Kemudian apabila sudah masuk ke dalam diskusi, kritik vs kritik, kelanjutannya counterpart dalam argumentasi selalu mengajukan pertanyaan: coba diberi cara bagaimana solusinya atas suatu problema, malahan ada tambahan...jangan selalu bernada negatip, jangan selalu menjelekan dan mencemooh....tunjukkan atau lihatlah kebaikan atau kemajuan yang telah dicapai oleh Indonesia saat ini.
Dengan mengkaitkan bait/paragrap tersebut diatas, dan berdasarkan realita dilapangan , bisa aku kemukakan pikiranku seperti dibawah ini.
Coba, sebutkan apa-apa saja : baik itu dibidang, sosial, ekonomi atau keamanan sampai dimana pemerintah telah berhasil meninggikan kondisi rakyat dalam bidang sospol , ekonomi dan keamanan?
Realitanya: pengangguran melonjak tinggi, perbaikan yang basic-pun dibidang kemakmuran, kesehatan rakyat mundur(busung lapar,sakit lumpuh dll). Di bidang ekonomi, bahkan GNP dan GDP negara ini tidak saja statis tapi bisa dibilang mundur.Dibidang keamanan jangan tanya, bom-bom tetap saja meledak dimana-mana. Perkara korupsi Indonesia masih jadi jagoannya didunia ini.

Lha gimana sih, aku yang selalu merekam berita SBS siaran RRI tiap hari, setelah habis ngantor aku repeat, ngak ada tuh kabar gembira dari Indonesia. Tahun lalu aku beberapa minggu di Indonesia ya sami mawon, aku tiap buka warta berita ya tidak lain dengar berita yang negatip melulu. Koq tunggu-tunggu berita semisal Indonesia sudah berhasil mengatasi kekalutan dalam bidang ekonomi, koq ini tidak pernah muncul-muncul. Menunggu-nunggu berita misalnya di Poso sudah tentram dan kehidupan harmonis antar suku tercapai, berita ini koq ngak pernah muncul-muncul.
Yang aku dengar berita-berita absurd bin absurd.....anggota DPR ngelayap ke Mesir mau studi banding.

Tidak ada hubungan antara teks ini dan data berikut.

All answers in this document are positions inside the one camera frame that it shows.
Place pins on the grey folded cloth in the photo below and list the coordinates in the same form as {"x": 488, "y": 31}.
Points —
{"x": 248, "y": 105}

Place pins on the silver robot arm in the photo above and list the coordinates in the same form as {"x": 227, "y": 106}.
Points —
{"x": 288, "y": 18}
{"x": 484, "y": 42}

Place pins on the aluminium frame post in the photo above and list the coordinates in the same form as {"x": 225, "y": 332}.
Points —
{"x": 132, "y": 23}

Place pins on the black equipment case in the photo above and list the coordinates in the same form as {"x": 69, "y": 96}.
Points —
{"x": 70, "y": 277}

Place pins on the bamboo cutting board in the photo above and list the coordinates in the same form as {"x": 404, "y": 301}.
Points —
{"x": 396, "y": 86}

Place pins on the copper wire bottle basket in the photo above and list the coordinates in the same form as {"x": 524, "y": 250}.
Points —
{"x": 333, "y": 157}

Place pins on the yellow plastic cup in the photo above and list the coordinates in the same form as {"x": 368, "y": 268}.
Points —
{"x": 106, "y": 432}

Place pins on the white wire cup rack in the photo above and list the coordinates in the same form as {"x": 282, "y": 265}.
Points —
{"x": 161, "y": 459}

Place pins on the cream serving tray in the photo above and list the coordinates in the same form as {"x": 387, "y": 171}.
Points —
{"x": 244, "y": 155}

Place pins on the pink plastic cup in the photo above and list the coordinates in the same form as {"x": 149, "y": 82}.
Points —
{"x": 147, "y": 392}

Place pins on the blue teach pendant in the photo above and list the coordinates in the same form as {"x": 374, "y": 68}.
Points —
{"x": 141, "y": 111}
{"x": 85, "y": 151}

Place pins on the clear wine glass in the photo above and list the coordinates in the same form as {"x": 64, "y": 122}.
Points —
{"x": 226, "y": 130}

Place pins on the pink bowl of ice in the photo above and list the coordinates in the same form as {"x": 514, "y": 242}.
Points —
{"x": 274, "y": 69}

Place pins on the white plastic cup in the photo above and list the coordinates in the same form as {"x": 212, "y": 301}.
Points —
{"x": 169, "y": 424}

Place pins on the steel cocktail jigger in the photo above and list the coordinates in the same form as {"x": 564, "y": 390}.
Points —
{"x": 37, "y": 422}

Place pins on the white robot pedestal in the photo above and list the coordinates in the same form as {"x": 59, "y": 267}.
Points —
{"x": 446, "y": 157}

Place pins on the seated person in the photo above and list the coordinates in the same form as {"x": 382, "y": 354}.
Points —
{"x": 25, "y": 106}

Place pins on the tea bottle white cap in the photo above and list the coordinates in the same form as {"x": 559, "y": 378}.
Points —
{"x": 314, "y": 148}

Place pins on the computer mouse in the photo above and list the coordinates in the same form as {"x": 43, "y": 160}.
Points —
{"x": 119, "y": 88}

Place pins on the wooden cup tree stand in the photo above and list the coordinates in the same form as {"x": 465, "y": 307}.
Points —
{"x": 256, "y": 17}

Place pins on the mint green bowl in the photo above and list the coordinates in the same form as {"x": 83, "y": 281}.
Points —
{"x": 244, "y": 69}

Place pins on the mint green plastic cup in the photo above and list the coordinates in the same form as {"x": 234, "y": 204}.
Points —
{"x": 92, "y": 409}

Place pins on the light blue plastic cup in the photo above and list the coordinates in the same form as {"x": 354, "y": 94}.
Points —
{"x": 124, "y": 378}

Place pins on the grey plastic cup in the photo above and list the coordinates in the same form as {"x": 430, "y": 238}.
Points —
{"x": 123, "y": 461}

Lha Mesir koq di sambangi, negara deldel duwel, negara yang hidupnya disumbang oleh Amrik.
Jadi harap yang suka memberi labelan sebagai pencemong pemerintah itu suka memberikan contoh-contoh bagus sebagai counter argument soal kemajuan yang telah dicapai oleh pemerintah, sehingga krtikan yang dianggap negatip itu bisa di-netralisir.